_Task details:_
Transcribe, exactly and without pictures, the lines below from the line with "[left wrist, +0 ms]" to the line with "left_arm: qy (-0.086", both ends included, and no others.
======== Source data ========
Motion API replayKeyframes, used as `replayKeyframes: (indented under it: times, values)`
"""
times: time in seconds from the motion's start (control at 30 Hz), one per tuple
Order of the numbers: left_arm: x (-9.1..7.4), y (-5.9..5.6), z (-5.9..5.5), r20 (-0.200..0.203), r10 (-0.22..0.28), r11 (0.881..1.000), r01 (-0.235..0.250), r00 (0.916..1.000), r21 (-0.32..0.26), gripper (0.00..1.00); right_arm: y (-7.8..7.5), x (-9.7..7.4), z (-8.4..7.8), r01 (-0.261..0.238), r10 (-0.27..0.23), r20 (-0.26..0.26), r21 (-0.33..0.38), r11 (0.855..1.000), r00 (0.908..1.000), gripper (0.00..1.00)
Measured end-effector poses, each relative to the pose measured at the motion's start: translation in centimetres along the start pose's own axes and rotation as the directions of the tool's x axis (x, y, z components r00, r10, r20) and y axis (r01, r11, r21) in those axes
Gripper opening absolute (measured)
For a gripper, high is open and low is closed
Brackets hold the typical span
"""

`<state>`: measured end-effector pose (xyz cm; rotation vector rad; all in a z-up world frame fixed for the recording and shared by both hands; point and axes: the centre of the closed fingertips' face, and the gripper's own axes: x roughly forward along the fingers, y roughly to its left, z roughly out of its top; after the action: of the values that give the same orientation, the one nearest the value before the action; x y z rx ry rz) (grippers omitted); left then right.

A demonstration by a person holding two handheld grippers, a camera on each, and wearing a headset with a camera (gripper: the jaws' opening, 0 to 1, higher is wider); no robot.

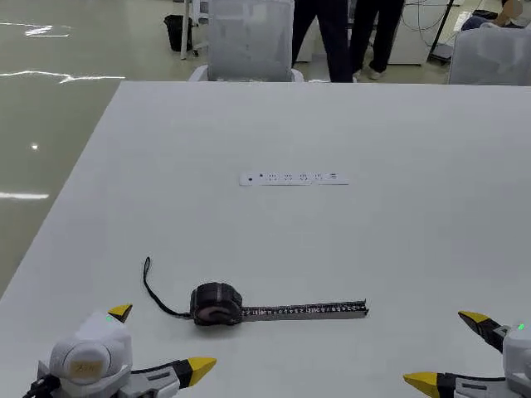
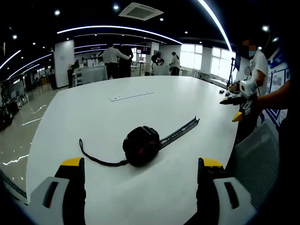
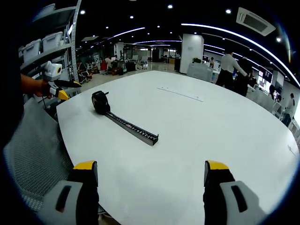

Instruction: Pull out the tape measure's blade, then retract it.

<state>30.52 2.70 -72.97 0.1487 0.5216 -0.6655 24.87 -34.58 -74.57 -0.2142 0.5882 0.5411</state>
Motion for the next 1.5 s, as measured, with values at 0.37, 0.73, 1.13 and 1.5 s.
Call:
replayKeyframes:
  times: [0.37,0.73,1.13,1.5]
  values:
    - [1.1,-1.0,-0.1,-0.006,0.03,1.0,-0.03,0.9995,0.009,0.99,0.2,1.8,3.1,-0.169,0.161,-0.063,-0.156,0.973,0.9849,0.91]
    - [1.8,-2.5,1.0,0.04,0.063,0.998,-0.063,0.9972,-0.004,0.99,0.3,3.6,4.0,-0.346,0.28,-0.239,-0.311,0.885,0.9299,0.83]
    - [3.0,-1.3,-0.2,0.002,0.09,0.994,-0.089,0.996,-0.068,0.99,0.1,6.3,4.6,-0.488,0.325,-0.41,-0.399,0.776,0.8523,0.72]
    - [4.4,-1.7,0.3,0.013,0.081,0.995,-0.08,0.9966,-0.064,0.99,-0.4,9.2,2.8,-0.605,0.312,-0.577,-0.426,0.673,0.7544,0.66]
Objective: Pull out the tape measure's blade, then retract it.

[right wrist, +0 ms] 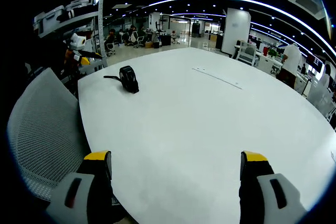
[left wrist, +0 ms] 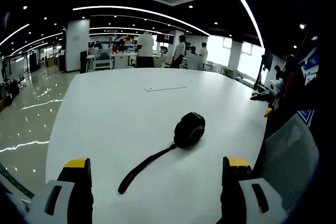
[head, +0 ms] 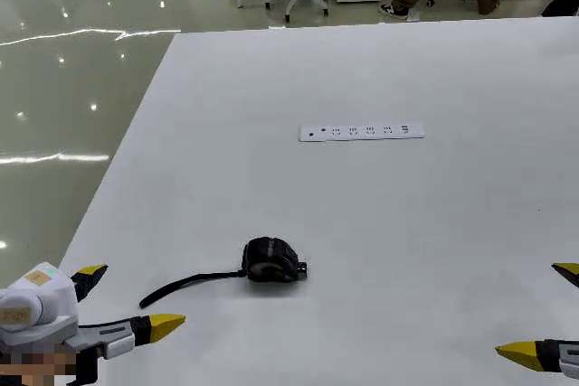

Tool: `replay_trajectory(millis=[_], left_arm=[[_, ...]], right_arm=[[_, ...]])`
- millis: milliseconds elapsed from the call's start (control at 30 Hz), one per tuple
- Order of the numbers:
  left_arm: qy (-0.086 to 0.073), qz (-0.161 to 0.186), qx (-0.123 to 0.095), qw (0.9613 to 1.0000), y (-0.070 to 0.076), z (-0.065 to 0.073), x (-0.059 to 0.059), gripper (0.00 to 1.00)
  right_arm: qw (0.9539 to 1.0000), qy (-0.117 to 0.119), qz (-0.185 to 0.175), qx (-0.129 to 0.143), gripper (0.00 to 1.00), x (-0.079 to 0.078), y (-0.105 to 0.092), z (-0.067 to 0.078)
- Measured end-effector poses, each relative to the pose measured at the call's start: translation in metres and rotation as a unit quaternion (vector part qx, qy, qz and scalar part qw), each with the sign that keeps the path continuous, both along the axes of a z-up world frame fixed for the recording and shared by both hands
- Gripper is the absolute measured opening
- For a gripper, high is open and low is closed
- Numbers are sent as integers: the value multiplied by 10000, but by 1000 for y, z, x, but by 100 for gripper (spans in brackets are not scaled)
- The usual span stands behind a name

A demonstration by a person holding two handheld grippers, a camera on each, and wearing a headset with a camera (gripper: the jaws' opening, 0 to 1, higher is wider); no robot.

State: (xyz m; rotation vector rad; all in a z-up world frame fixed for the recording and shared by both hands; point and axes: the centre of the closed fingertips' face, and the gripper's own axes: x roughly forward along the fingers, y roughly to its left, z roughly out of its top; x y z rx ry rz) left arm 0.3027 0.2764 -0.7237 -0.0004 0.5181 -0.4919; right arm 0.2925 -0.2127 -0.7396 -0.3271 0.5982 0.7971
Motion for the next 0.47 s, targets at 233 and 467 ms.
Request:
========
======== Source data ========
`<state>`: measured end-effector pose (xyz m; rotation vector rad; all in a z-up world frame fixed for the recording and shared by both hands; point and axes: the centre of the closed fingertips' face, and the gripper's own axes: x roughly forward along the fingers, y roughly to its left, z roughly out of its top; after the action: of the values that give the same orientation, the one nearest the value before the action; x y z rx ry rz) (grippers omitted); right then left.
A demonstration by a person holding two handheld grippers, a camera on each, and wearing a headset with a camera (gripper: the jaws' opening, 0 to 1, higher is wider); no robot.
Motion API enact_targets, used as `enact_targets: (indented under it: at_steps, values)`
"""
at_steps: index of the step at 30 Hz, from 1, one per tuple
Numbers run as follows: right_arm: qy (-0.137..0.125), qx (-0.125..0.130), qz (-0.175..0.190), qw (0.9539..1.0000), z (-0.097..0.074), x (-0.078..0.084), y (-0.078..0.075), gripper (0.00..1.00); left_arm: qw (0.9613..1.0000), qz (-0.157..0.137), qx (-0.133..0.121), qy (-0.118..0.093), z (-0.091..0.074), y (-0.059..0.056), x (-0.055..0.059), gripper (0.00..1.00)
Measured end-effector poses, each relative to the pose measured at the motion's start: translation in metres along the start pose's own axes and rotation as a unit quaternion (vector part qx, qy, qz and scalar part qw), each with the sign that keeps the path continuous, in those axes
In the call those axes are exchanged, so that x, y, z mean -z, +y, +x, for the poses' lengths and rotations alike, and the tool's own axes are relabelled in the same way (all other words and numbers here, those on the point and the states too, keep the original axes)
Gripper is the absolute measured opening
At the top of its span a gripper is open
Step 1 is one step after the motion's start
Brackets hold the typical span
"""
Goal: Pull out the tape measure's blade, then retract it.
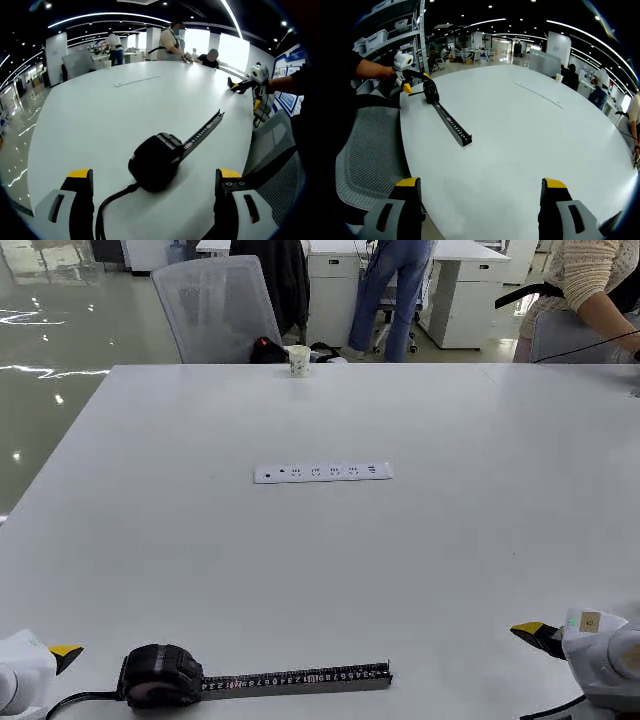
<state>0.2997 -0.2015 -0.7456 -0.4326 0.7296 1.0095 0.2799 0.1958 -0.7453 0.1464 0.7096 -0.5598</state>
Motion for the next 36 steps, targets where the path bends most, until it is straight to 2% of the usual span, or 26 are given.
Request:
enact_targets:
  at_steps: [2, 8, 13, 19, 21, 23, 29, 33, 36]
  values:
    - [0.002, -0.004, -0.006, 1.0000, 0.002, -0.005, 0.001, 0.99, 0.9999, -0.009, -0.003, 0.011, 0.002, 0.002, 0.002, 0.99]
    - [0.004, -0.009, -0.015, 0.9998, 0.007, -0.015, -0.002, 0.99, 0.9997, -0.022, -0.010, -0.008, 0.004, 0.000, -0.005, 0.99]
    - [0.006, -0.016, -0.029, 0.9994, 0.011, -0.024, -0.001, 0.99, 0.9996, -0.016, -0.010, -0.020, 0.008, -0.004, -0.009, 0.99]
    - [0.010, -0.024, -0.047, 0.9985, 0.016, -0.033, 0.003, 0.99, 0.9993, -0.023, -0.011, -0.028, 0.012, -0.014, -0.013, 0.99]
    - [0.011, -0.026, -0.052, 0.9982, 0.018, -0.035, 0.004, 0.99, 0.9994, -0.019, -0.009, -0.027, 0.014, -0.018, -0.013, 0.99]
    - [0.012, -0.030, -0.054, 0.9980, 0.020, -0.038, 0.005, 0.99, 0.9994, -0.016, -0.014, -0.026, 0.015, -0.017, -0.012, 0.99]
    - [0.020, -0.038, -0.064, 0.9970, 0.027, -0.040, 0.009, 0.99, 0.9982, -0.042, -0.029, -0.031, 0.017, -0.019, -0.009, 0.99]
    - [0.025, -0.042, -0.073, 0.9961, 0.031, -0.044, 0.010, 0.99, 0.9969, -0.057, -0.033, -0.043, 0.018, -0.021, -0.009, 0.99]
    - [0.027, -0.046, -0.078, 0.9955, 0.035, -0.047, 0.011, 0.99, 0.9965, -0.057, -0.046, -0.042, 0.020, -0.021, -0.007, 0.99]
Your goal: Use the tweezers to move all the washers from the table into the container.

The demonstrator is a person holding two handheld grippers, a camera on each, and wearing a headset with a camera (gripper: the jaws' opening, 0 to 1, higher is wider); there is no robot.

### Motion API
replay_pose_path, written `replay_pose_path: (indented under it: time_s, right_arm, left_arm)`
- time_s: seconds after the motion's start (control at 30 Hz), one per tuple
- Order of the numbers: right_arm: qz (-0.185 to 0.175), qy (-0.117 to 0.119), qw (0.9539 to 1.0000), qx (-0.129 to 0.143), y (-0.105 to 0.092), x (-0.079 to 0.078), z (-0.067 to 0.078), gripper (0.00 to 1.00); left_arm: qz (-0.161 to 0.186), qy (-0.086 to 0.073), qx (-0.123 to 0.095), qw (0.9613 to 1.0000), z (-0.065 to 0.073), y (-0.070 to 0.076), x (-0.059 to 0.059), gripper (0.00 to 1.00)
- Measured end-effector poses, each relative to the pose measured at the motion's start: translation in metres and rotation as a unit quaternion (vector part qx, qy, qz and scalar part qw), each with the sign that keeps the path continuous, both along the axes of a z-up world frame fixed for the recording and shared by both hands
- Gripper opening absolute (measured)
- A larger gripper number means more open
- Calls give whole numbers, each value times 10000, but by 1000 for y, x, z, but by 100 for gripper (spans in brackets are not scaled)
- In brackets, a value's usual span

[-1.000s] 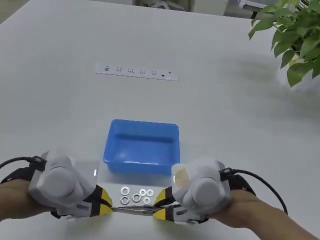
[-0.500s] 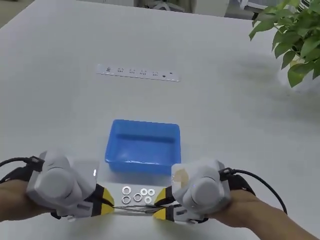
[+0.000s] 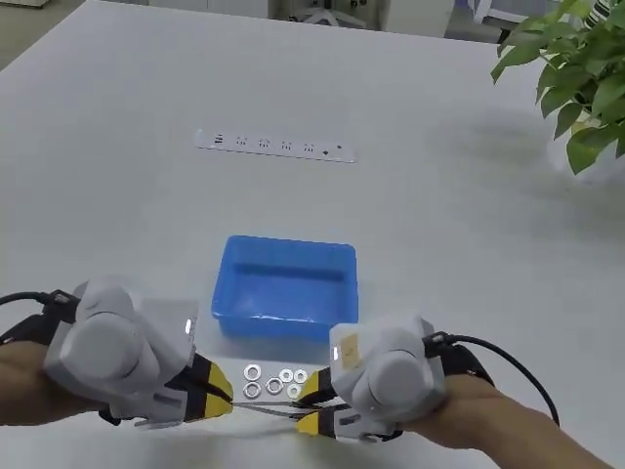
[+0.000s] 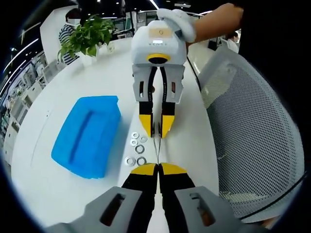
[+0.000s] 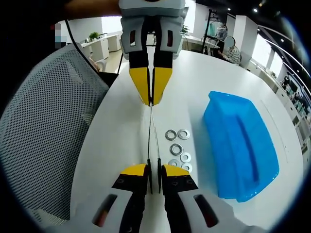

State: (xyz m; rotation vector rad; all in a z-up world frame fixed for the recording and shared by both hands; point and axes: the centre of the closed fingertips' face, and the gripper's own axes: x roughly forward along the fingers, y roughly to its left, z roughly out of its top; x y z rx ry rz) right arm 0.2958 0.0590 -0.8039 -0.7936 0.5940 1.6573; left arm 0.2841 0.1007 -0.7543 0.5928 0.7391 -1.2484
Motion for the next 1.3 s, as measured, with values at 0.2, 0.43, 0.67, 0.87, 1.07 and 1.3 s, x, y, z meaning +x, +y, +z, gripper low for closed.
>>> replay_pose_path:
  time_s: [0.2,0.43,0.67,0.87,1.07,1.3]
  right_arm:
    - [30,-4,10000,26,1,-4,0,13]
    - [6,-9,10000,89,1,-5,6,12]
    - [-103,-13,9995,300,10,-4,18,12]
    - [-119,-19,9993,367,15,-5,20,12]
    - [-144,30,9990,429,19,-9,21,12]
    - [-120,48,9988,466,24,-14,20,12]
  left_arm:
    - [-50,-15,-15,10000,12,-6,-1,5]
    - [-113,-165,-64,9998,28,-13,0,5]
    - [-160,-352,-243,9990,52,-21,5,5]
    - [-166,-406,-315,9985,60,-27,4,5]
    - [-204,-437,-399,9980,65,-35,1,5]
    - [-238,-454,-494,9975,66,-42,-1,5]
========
_Solution:_
[left wrist, +0 ms] 
[head, +0 ms] 

Tool: `replay_trajectory(millis=[_], left_arm=[[_, ...]], right_arm=[[_, ...]])`
- millis: milliseconds elapsed from the call's start (control at 30 Hz), one per tuple
- Order of the numbers:
  left_arm: qy (-0.086 to 0.073), qz (-0.161 to 0.186), qx (-0.123 to 0.095), qw (0.9613 to 1.0000), y (-0.070 to 0.076), z (-0.065 to 0.073), x (-0.059 to 0.059), gripper (0.00 to 1.00)

This output is finished.